WORK INSTRUCTIONS:
For the entries below, count the lines that contain the word "camera" and reply with that number only.
+++ SOURCE INFORMATION +++
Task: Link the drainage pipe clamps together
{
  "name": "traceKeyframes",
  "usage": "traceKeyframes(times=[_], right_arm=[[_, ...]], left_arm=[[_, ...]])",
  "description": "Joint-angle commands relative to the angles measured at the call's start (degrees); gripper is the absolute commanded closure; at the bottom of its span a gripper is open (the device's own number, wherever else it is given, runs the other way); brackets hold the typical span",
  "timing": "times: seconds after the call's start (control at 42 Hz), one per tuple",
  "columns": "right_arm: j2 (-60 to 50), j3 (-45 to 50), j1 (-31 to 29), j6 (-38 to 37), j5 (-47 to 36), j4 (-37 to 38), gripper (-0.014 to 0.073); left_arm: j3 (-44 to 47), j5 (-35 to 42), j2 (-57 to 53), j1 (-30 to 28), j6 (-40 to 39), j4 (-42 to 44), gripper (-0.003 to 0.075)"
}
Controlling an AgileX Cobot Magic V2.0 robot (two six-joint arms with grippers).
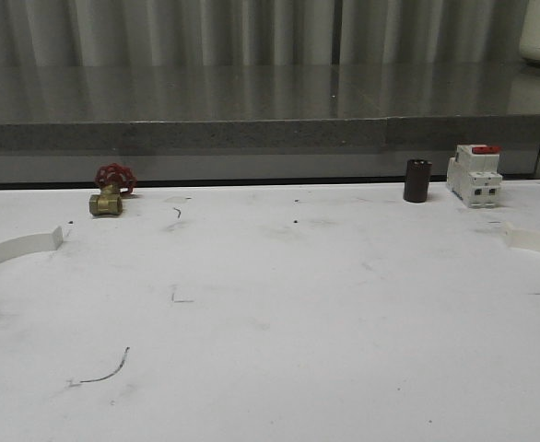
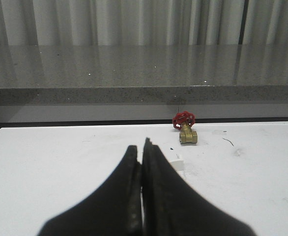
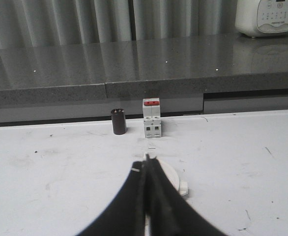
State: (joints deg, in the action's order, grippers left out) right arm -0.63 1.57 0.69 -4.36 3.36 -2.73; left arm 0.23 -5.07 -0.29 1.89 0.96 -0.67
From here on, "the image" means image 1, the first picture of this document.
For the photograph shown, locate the brass valve with red handwheel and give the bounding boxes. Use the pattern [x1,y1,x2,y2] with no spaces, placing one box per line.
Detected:
[88,163,137,216]

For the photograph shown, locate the white circuit breaker red switch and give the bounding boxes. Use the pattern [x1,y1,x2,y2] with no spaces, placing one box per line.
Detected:
[446,145,503,209]

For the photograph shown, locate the grey stone counter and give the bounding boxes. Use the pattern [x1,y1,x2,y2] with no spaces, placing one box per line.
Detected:
[0,62,540,188]

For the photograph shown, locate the dark brown cylindrical capacitor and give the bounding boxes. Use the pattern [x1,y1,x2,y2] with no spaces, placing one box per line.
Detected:
[403,159,432,204]

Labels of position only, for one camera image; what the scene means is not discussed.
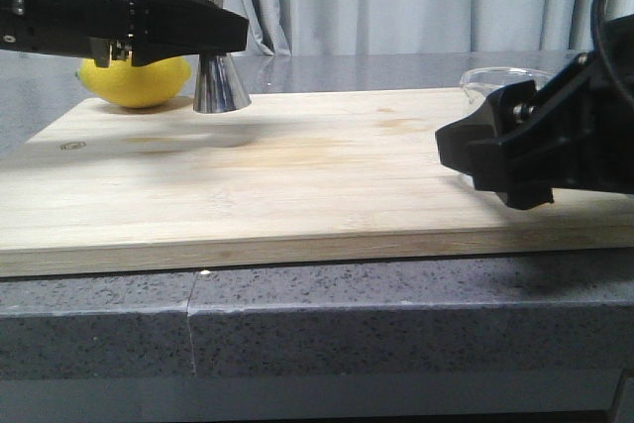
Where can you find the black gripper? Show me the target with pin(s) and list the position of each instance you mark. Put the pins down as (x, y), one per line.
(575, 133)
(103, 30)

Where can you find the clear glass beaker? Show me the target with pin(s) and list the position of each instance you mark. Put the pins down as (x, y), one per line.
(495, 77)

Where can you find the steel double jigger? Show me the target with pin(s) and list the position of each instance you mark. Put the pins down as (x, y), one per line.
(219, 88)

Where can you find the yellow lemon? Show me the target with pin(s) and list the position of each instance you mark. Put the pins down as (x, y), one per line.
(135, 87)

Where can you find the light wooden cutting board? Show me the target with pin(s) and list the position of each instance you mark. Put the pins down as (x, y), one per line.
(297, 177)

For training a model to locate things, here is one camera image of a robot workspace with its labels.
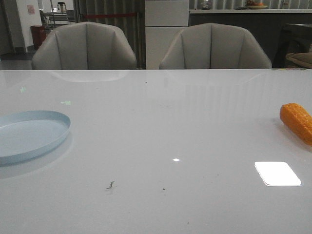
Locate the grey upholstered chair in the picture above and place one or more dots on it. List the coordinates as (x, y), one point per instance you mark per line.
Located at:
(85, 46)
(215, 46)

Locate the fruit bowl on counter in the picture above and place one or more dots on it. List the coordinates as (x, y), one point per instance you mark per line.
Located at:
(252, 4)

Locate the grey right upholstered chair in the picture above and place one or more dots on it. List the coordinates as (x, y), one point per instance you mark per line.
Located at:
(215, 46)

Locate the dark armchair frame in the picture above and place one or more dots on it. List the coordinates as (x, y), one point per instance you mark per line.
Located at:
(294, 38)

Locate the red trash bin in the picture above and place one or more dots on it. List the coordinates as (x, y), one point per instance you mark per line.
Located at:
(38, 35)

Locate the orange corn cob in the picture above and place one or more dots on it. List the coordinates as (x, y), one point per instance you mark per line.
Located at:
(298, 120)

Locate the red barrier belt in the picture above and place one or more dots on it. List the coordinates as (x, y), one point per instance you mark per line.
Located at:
+++
REPLY:
2